France and a River
Our history begins with a muddy river called the Mississippi and dense swamplands. Rene-Robert Cavelier Sieur de Salle traveled the beginning of the river to its end. He claimed the territory for France anticipating it to be a source of great wealth for the country. A young son of a Paris financial family, which was part of the court of Louis XV, packed his trunks and sailed to the new world. Destined to find a family that would have a profound impact on Louisiana and the entire United States, he helped set standards by which new territories would be included into the union and shaped the laws of the State of Louisiana. Little did this young man suspect that his son's family home would still be standing in the 21st century; the home we now refer to as Destrehan Plantation.
A Royal Treasurer for Louisiana
The Destrehan family in Louisiana begins with Jean Baptiste Honore Destrehan, Sieur De Peaupre (1716-1765). He was the son of Jean Baptiste Destrehan (ca. 1670-1740), who was councilor to King Louis XIV and treasurer of all arts and crafts guilds in Paris and its environs. In 1730, when Jean Baptiste Honore Destrehan arrived in Louisiana, he took a job as a clerk in the office of ordonnateur held by Edme Gatien de Solmon. After Salmon's dismissal, the new ordonnateur, Lenormant appointed Destrehan the treasurer of the colony.
Marriages and Liaisons
In 1745, Jean Baptiste Honore Destrehan married Catherine de Gauvry and moved into her family home. Jean Baptiste Honore and Catherine had seven children.
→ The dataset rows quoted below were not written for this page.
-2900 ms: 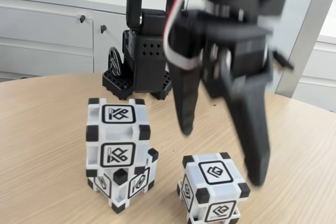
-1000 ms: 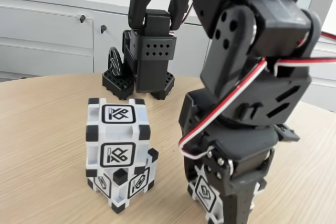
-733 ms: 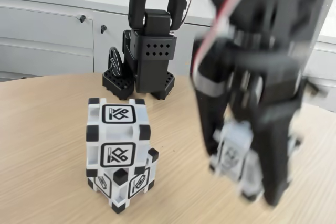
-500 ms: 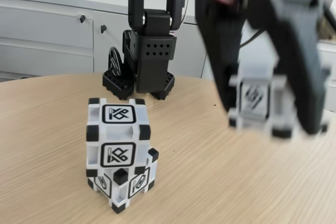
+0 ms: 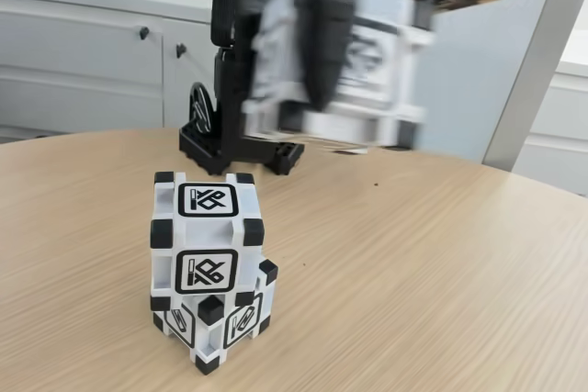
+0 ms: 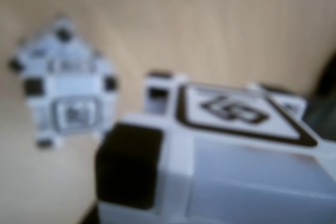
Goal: Stack cubes from left to right.
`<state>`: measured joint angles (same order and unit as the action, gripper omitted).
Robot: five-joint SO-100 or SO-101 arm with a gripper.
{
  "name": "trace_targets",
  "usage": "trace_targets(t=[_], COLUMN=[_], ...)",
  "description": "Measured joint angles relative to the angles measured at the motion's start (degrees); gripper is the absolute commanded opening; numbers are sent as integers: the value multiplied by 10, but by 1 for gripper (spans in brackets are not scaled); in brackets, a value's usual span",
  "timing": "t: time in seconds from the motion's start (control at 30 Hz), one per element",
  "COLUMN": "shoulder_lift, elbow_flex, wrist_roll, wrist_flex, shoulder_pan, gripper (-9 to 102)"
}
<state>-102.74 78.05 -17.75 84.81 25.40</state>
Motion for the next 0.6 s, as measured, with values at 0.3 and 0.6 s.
trace_targets(t=[0.3, 0.6], shoulder_lift=[0, 0], elbow_flex=[0, 8], wrist_roll=[-32, -34], wrist_flex=[0, 0], shoulder_pan=[67, 73], gripper=[15, 15])
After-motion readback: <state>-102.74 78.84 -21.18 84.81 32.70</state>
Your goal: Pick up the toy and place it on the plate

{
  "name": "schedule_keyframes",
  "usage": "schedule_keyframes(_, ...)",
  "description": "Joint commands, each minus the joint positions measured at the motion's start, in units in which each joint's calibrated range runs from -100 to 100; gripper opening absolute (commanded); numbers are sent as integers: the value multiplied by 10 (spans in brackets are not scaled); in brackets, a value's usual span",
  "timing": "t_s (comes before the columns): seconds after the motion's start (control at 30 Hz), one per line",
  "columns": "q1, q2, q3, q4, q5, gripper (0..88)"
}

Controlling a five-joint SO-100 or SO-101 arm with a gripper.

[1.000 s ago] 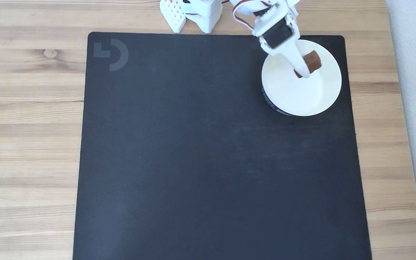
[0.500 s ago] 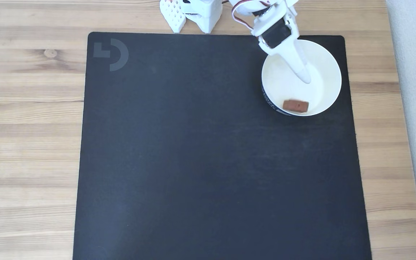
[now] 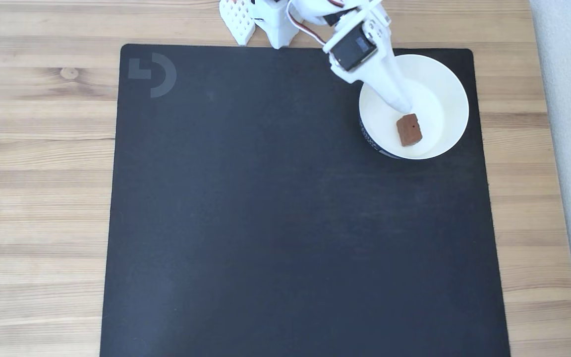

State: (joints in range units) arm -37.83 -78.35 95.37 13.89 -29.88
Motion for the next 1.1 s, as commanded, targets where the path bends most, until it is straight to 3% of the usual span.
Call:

- Jean Baptiste Honore Destrehan (b. 1749, d. 1775)
- Jeanne Marguerite Destrehan (b. 1751, d. 1814)
- Jeanne Marie Destrehan (b.1753, d. 1798)
- Marie Elizabeth Isabel Destrehan (b. 1755, d. 1817)
- Jeanne Catherine Destrehan (b. 1756, d. 1773)
- Jean Baptiste Louis Destrehan (b. 1758, d. 1776)
- Jean Noel Destrehan (born 1759, d. 1823)
- Catalina "Catiche" (born 1738, d. 1821) illegitimate daughter born to one of Jean Baptiste's slaves, Marie Genevieve Bienville.